| ABOUT THIS TASK |
Leave out the pictures. Return every record otherwise untouched.

| RECORDS SHOWN |
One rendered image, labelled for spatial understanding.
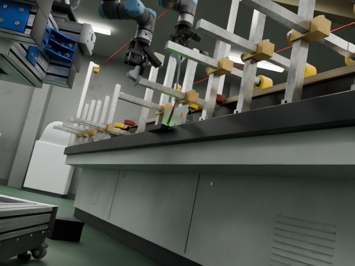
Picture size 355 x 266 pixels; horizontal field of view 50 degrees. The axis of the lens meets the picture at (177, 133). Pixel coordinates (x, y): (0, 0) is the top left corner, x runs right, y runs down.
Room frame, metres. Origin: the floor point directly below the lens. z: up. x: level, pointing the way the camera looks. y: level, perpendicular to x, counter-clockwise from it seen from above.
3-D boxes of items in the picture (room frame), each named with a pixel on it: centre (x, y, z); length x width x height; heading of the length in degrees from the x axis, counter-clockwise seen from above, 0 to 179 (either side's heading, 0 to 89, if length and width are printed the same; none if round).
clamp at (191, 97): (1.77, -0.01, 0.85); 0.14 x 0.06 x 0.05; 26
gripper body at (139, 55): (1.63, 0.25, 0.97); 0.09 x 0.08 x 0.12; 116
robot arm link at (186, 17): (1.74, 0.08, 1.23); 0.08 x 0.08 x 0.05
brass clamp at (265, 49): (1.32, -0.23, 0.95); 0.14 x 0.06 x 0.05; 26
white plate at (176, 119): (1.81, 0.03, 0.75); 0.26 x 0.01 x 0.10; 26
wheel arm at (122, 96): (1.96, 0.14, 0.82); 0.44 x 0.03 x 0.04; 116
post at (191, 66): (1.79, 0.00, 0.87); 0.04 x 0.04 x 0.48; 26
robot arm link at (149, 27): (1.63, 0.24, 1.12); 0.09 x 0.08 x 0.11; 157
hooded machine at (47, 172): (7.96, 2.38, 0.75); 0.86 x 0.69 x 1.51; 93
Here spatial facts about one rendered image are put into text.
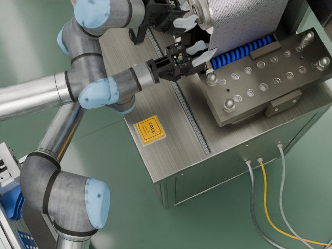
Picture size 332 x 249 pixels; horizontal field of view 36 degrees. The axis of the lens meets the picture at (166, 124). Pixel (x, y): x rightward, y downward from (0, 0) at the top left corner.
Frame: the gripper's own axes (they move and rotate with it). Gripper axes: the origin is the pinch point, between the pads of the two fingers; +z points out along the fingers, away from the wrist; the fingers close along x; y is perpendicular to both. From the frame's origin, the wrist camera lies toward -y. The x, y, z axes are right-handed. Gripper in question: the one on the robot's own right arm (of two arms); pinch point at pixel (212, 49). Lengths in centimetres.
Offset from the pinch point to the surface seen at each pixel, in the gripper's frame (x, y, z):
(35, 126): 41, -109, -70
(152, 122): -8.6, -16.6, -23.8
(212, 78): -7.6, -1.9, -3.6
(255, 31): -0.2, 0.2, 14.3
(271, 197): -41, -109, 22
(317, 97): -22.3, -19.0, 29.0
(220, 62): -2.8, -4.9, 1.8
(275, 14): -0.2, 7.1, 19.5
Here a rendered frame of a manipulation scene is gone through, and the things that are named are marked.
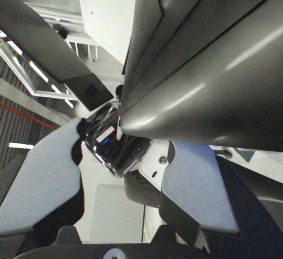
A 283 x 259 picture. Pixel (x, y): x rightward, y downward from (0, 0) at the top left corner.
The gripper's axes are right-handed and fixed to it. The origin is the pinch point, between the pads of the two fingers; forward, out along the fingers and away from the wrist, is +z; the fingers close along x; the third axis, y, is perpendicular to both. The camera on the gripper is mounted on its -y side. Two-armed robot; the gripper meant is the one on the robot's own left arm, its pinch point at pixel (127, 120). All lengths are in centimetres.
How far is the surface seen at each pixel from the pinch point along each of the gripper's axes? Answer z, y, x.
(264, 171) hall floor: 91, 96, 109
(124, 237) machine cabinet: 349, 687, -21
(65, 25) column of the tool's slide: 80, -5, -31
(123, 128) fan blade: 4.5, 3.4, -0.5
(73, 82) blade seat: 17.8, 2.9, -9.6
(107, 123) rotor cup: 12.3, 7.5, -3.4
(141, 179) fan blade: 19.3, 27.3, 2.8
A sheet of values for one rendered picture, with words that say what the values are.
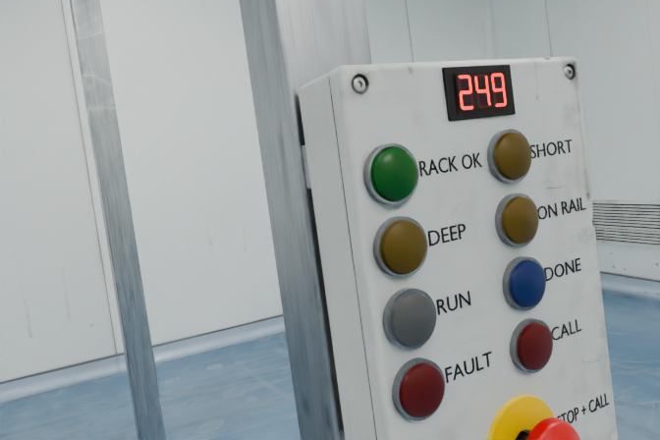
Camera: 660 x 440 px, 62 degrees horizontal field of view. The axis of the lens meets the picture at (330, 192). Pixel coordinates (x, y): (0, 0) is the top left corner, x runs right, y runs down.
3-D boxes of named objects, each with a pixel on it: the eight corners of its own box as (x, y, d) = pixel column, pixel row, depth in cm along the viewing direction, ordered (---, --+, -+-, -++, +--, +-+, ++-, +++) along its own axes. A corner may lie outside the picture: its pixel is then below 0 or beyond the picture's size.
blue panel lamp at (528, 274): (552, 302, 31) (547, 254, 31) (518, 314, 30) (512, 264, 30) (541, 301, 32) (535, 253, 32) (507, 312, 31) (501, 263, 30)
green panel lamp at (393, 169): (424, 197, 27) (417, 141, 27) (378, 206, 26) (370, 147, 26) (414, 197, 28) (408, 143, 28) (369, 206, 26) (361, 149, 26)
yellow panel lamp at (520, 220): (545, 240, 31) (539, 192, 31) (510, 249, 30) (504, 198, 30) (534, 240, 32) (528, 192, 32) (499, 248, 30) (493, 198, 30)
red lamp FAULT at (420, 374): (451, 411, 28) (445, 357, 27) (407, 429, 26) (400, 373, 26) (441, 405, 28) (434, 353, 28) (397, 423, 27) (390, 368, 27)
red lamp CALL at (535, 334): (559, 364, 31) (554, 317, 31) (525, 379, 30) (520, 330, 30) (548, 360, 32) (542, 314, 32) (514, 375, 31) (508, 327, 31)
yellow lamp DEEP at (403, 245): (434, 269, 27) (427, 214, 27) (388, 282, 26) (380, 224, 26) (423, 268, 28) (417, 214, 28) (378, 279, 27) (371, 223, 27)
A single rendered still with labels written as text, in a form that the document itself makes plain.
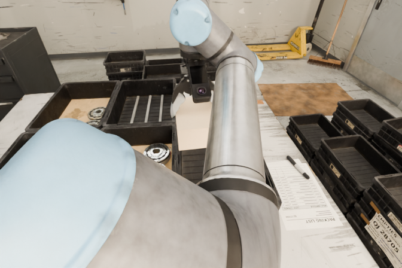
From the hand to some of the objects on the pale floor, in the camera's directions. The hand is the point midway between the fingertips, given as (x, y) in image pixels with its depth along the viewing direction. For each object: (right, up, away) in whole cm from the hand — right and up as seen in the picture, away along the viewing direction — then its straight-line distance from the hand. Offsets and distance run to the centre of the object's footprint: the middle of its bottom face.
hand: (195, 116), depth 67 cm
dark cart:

| ANSWER BELOW |
One rendered image, labelled for spatial understanding.
Picture size 355 x 266 pixels; horizontal field of view 50 degrees. The axis of the lens meets the picture at (177, 133). Pixel coordinates (x, y): (0, 0) is the top left corner, x runs right, y runs down.
Room frame, metres. Origin: the floor point directly below the lens. z: up. x: level, pointing the way the camera looks. y: level, perpendicular to x, counter-clockwise from it seen from above.
3-D boxes of items in the picture (room frame), each named with a pixel on it: centre (x, y, z); length x width x height; heading of the length in degrees from the x axis, counter-clockwise seen from above, 0 to 179 (either side's heading, 0 to 89, if length and width are printed the same; none if round).
clamp at (191, 97): (1.77, -0.01, 0.85); 0.14 x 0.06 x 0.05; 26
gripper body at (139, 55): (1.63, 0.25, 0.97); 0.09 x 0.08 x 0.12; 116
robot arm link at (186, 17): (1.74, 0.08, 1.23); 0.08 x 0.08 x 0.05
brass clamp at (265, 49): (1.32, -0.23, 0.95); 0.14 x 0.06 x 0.05; 26
white plate at (176, 119): (1.81, 0.03, 0.75); 0.26 x 0.01 x 0.10; 26
wheel arm at (122, 96): (1.96, 0.14, 0.82); 0.44 x 0.03 x 0.04; 116
post at (191, 66): (1.79, 0.00, 0.87); 0.04 x 0.04 x 0.48; 26
robot arm link at (149, 27): (1.63, 0.24, 1.12); 0.09 x 0.08 x 0.11; 157
hooded machine at (47, 172): (7.96, 2.38, 0.75); 0.86 x 0.69 x 1.51; 93
Here spatial facts about one rendered image are put into text.
Picture size 332 x 249 pixels; horizontal field of view 36 degrees. The axis of the lens meets the picture at (166, 124). Pixel (x, y): x rightward, y downward from (0, 0) at the top left corner.
Frame: the gripper's own axes (they move and rotate with it). Gripper axes: the origin is the pinch point, between the pads of the two fingers; +z points out along the fingers, away from the wrist; the fingers close along x; y is perpendicular to both. From the frame's origin, the wrist camera lies toward -y. The x, y, z axes are right-handed. Gripper in question: the one on the robot's own right arm (of two arms); pinch point at pixel (212, 49). Lengths in centimetres.
Offset from the pinch point to the surface seen at each pixel, in the gripper's frame (x, y, z):
(35, 126): 41, -109, -70
(152, 122): -8.6, -16.6, -23.8
(212, 78): -7.6, -1.9, -3.6
(255, 31): -0.2, 0.2, 14.3
(271, 197): -41, -109, 22
(317, 97): -22.3, -19.0, 29.0
(220, 62): -2.8, -4.9, 1.8
(275, 14): -0.2, 7.1, 19.5
Here a rendered frame of a manipulation scene is gone through, and the things that are named are marked.
A 283 x 259 picture. Pixel (x, y): x rightward, y downward from (0, 0) at the top left corner.
The gripper's axes are right-handed and fixed to it. The origin is the pinch point, between the pads of the two fingers; forward, out along the fingers and away from the wrist, is +z; the fingers close along x; the third axis, y, is perpendicular to both. The camera on the gripper is mounted on its -y side. Two-armed robot; the gripper meant is the one on the robot's own left arm, its pinch point at pixel (127, 120). All lengths are in centimetres.
How far is the surface seen at each pixel from the pinch point along each of the gripper's axes? Answer z, y, x.
(264, 171) hall floor: 91, 96, 109
(124, 237) machine cabinet: 349, 687, -21
(65, 25) column of the tool's slide: 80, -5, -31
(123, 128) fan blade: 4.5, 3.4, -0.5
(73, 82) blade seat: 17.8, 2.9, -9.6
(107, 123) rotor cup: 12.3, 7.5, -3.4
(141, 179) fan blade: 19.3, 27.3, 2.8
A sheet of values for one rendered picture, with words that say what the values are.
Camera: 660 x 440 px, 62 degrees horizontal field of view. The axis of the lens meets the picture at (330, 192). Pixel coordinates (x, y): (0, 0) is the top left corner, x runs right, y runs down.
3-D boxes of named objects, each with a pixel on it: the eight corners of its own box as (x, y, d) = pixel column, pixel row, depth in cm along the viewing direction, ordered (---, --+, -+-, -++, +--, +-+, ++-, +++) along its own axes. A corner may lie outside the picture: its pixel is then below 0 or beyond the picture's size.
blue panel lamp at (528, 274): (552, 302, 31) (547, 254, 31) (518, 314, 30) (512, 264, 30) (541, 301, 32) (535, 253, 32) (507, 312, 31) (501, 263, 30)
green panel lamp at (393, 169): (424, 197, 27) (417, 141, 27) (378, 206, 26) (370, 147, 26) (414, 197, 28) (408, 143, 28) (369, 206, 26) (361, 149, 26)
yellow panel lamp at (520, 220): (545, 240, 31) (539, 192, 31) (510, 249, 30) (504, 198, 30) (534, 240, 32) (528, 192, 32) (499, 248, 30) (493, 198, 30)
red lamp FAULT at (420, 374): (451, 411, 28) (445, 357, 27) (407, 429, 26) (400, 373, 26) (441, 405, 28) (434, 353, 28) (397, 423, 27) (390, 368, 27)
red lamp CALL at (535, 334): (559, 364, 31) (554, 317, 31) (525, 379, 30) (520, 330, 30) (548, 360, 32) (542, 314, 32) (514, 375, 31) (508, 327, 31)
yellow lamp DEEP at (403, 245): (434, 269, 27) (427, 214, 27) (388, 282, 26) (380, 224, 26) (423, 268, 28) (417, 214, 28) (378, 279, 27) (371, 223, 27)
A single rendered still with labels written as text, in a form that the document itself makes plain.
From the hand to some of the objects on the pale floor, in the camera's directions. The hand is the point midway between the fingertips, given as (x, y) in image pixels with its depth along the viewing direction. For each object: (right, up, away) in whole cm from the hand — right and up as seen in the picture, away along the viewing direction — then its straight-line distance from the hand. Offsets and distance run to the centre of the object's footprint: the middle of its bottom face.
hand: (195, 116), depth 67 cm
dark cart:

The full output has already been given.